[The problem] For the word "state", count the lines below that contain it. Give the number alone.

[Stored data]
:::::
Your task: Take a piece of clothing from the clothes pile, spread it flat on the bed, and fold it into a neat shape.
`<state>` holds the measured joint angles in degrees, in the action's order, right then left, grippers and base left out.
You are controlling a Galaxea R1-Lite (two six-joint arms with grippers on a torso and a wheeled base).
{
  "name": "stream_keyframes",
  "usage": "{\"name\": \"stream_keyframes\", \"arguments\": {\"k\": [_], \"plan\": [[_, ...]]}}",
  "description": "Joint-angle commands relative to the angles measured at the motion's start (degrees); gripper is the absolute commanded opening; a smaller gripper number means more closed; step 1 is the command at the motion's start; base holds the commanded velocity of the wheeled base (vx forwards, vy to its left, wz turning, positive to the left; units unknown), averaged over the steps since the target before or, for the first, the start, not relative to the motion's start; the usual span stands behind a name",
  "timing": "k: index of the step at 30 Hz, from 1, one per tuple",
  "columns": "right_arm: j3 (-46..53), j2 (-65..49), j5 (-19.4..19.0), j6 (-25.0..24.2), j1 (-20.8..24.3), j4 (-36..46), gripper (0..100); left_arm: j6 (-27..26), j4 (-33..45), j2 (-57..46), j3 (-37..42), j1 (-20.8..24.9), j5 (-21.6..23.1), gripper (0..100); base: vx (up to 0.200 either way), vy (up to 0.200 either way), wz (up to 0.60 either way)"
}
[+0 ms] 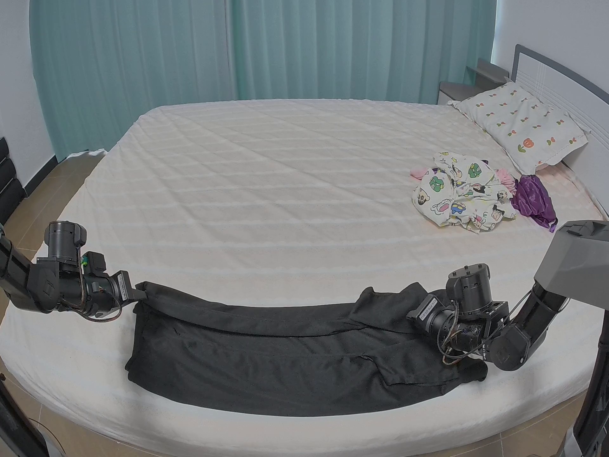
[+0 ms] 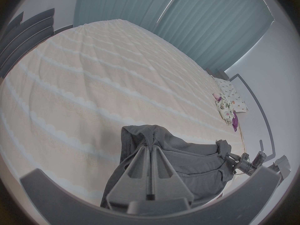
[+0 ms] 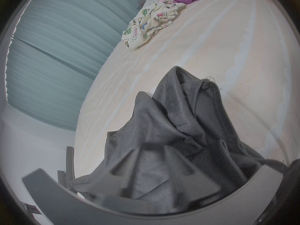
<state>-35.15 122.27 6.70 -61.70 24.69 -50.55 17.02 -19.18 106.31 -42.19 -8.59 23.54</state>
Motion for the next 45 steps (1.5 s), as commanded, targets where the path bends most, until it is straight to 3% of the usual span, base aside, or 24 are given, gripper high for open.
{"name": "stream_keyframes", "arguments": {"k": [1,18,28,37,43,44,45], "plan": [[0.43,-0.89,0.06,0.0,0.19,-0.07,0,0.03,-0.07,0.12,0.0,-0.02,0.01,0,0.0,0.0,0.0],[2.45,-4.85,-1.08,1.23,-2.01,-3.23,0,1.26,-2.53,0.03,0.36,-0.11,0.01,0,0.0,0.0,0.0],[5.35,-9.6,-10.48,4.74,-8.43,-3.32,0,1.35,-3.5,0.12,0.53,-0.11,0.01,0,0.0,0.0,0.0],[6.84,-8.1,-16.64,8.35,-11.85,-3.32,0,1.79,-3.41,0.39,0.8,-0.11,0.01,0,0.0,0.0,0.0],[6.41,-6.52,-17.69,10.46,-13.08,-3.59,0,2.93,-3.41,0.39,0.97,-0.11,0.1,0,0.0,0.0,0.0],[6.76,-6.26,-17.78,10.54,-13.08,-4.03,100,2.93,-3.41,0.39,1.32,-0.19,0.1,0,0.0,0.0,0.0],[6.84,-6.43,-17.95,10.54,-13.08,-4.11,100,2.85,-3.41,0.39,1.67,-0.19,0.1,100,0.0,0.0,0.0]]}}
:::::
[Solved problem] 2